Menurut Biro Pusat Statistik 2009, produksi tanaman ubi kayu di Indonesia pada tahun 2008 sebesar 20.834.241 ton. Melihat kandungan pati pada singkong
sebesar 90, maka pada tahun tersebut dapat menghasilkan 18.750.816,9 ton pati singkong. Produksi pati yang tinggi, penanamannya yang mudah, dan mudah
didapatkan di Indonesia menjadikan singkong sangat potensial dijadikan sebagai bahan dasar edible film.
2.4. Edible film
Edible film merupakan jenis bahan untuk pelapis dan pembungkus berbagai makanan
untuk memperpanjang umur simpan produk, yang mungkin dimakan bersama-sama dengan makanan Embuscado, 2009. Sedangkan menurut Wahyu, 2008: edible film
didefinisikan sebagai lapisan yang dapat dimakan yang ditempatkan di atas atau di antara komponen makanan, dapat memberikan alternatif bahan pengemas yang tidak
berdampak pada pencemaran lingkungan karena menggunakan bahan yang dapat diperbaharui dan harganya murah. Pengembangan edible film pada makanan selain
dapat memberikan kualitas produk yang lebih baik dan memperpanjang daya tahan, juga merupakan bahan pengemas yang ramah lingkungan Bourtoom, 2007.

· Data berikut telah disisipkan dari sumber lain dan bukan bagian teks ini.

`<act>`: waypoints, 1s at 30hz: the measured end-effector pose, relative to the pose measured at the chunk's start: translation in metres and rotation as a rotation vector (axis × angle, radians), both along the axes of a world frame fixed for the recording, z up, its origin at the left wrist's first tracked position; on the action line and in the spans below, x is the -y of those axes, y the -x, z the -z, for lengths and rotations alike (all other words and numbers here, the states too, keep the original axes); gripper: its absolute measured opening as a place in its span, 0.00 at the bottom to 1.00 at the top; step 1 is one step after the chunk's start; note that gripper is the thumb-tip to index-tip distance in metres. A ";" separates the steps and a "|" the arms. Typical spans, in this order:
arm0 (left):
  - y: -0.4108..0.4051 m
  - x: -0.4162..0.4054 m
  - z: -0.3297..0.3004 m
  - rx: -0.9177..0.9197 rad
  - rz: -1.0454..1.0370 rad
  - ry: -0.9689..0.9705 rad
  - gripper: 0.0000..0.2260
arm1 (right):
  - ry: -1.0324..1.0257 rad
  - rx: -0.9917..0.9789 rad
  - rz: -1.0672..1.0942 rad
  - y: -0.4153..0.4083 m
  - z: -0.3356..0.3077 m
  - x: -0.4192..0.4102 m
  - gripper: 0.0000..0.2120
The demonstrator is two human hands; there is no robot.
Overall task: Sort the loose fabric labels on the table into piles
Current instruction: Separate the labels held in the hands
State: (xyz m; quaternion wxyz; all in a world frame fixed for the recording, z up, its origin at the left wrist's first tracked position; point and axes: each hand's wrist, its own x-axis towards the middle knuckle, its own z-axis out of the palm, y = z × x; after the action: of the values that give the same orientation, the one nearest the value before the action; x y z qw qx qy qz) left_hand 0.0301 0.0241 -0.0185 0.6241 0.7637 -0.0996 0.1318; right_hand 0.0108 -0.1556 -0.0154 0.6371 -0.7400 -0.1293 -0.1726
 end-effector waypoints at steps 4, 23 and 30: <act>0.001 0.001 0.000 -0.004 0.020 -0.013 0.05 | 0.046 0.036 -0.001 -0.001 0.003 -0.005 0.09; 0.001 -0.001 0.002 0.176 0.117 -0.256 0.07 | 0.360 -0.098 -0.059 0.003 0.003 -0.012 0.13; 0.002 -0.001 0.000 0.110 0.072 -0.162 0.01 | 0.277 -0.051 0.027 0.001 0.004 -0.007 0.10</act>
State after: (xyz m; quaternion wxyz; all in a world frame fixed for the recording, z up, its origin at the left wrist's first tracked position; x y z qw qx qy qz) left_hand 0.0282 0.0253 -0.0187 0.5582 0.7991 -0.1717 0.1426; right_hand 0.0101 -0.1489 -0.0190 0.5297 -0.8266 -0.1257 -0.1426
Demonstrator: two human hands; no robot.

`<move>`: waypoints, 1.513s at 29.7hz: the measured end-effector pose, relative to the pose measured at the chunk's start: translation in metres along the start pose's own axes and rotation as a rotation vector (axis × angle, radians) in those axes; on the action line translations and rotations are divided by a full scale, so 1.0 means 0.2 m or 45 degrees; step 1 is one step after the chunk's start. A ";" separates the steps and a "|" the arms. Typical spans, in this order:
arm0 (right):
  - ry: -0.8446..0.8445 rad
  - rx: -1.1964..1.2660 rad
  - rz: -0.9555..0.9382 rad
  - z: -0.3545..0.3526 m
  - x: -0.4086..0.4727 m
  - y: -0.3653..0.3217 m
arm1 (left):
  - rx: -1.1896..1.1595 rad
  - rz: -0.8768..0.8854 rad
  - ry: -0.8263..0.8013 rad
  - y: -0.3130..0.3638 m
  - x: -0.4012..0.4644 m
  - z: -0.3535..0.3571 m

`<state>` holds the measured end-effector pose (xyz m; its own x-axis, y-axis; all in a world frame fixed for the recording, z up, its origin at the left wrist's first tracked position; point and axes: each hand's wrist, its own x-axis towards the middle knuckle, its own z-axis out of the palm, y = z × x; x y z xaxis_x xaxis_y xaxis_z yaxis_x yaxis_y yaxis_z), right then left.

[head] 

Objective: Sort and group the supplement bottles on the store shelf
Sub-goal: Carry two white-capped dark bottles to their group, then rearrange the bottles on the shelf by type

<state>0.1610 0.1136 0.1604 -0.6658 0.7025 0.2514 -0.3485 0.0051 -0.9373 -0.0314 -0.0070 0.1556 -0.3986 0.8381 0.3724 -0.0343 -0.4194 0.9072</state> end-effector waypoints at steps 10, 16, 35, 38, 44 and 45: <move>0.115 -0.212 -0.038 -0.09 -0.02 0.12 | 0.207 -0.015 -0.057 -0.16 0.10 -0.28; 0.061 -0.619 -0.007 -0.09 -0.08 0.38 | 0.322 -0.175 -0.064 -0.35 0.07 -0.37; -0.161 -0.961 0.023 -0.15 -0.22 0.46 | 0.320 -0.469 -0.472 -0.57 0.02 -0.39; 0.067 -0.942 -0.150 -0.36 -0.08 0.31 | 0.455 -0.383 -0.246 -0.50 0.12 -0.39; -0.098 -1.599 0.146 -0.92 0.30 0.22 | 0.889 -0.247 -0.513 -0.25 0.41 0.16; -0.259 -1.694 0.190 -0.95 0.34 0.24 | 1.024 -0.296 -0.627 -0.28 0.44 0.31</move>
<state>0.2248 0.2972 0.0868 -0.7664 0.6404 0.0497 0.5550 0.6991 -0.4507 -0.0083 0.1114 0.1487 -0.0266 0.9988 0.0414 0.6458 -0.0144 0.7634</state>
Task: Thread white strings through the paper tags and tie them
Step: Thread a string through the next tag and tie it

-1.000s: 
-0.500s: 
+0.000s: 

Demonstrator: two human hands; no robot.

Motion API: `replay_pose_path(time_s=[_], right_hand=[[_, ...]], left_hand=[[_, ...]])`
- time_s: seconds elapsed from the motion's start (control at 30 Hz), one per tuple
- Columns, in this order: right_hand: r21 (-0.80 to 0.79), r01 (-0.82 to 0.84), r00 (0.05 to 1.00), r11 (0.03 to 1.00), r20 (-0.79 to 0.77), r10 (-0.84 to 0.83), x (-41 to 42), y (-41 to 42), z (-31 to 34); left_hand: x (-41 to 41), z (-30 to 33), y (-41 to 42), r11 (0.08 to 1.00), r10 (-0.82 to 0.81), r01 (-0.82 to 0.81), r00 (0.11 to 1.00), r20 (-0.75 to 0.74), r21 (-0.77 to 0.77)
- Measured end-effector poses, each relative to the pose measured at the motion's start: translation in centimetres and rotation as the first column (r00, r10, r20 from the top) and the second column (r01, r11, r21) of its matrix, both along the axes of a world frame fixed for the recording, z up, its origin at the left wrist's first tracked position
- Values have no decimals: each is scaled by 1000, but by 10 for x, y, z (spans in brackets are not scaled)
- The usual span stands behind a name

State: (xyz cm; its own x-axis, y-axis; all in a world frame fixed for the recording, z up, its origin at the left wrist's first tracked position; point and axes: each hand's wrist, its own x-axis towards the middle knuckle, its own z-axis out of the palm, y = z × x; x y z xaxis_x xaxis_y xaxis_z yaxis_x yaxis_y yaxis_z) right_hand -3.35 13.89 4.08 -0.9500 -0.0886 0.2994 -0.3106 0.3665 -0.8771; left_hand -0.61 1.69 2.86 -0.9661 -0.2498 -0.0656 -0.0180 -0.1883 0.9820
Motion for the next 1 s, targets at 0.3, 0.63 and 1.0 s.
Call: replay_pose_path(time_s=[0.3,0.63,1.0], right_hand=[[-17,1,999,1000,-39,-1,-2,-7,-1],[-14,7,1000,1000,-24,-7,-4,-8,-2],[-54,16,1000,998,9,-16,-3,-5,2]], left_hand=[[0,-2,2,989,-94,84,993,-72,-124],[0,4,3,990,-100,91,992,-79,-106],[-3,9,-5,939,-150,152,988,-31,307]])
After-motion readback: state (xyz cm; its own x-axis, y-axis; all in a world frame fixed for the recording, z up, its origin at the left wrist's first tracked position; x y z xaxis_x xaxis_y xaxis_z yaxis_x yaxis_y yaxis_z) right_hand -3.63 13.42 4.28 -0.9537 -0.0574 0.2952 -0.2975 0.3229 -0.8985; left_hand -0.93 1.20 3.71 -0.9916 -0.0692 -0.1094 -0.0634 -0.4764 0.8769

Komponen penyusun edible film dapat dibagi menjadi tiga macam yaitu hidrokoloid, lipida dan komposit Wahyu, 2008.
2.4.1 Hidrokoloid
Hidrokoloid yang digunakan dalam pembuatan edible film adalah protein atau karbohidrat. Film yang dibentuk dari karbohidrat dapat berupa pati, gum seperti
contoh alginat, dan pektin, dan pati yang dimodifikasi secara kimia. Pembentukan film berbahan dasar protein antara lain dapat menggunakan gelatin, kasein, protein
Universitas Sumatera Utara
kedelai, protein whey, gluten gandum, dan protein jagung. Film yang terbuat dari hidrokoloid sangat baik sebagai penghambat perpindahan oksigen, karbondioksida,
dan lemak, serta memiliki karakteristik mekanik yang sangat baik, sehinggga sangat baik digunakan untuk memperbaiki struktur film agar tidak mudah hancur Wahyu,
2008.
Polisakarida sebagai bahan dasar edible film dapat dimanfaatkan untuk mengatur udara sekitarnya dan memberikan ketebalan atau kekentalan pada larutan
edible film. Pemanfaatan dari senyawa yang berantai panjang ini sangat penting karena tersedia dalam jumlah yang banyak, harganya murah, dan bersifat nontoksik
Wahyu, 2008.
Beberapa jenis protein yang berasal dari protein tanaman dan hewan dapat membentuk film seperti zein jagung, gluten gandum, protein kedelai, protein kacang,
keratin, kolagen, gelatin, kasein, dan protein dari whey susu, karena sifat dari protein tersebut yang mudah membentuk film. Albumin telur dapat digunakan sebagai bahan
pembetuk film yang baik yang dikombinasikan dengan gluten gandum, dan protein kedelai Wahyu, 2008.
2.4.2 Lipida
Film yang berasal dari lipida sering digunakan sebagai penghambat uap air, atau bahan pelapis untuk meningkatkan kilap pada produk-produk kembang gula.Film
yang terbuat dari lemak murni sangat terbatas dikarenakan menghasilkan kekuatan struktur film yang kurang baik Wahyu, 2008. Karakteristik film yang dibentuk oleh
lemak tergantung pada berat molekul dari fase hidrofilik dan fase hidrofobik, rantai cabang, dan polaritas. Lipida yang sering digunakan sebagai edible film antara lain
lilin wax seperti parafin dan carnauba, kemudian asam lemak, monogliserida, dan resin Hui, 2006. Jenis lilin yang masih digunakan hingga sekarang yaitu carnauba.
Universitas Sumatera Utara
Alasan mengapa lipida ditambahkan dalam edible film adalah untuk memberi sifat hidrofobik Wahyu, 2008.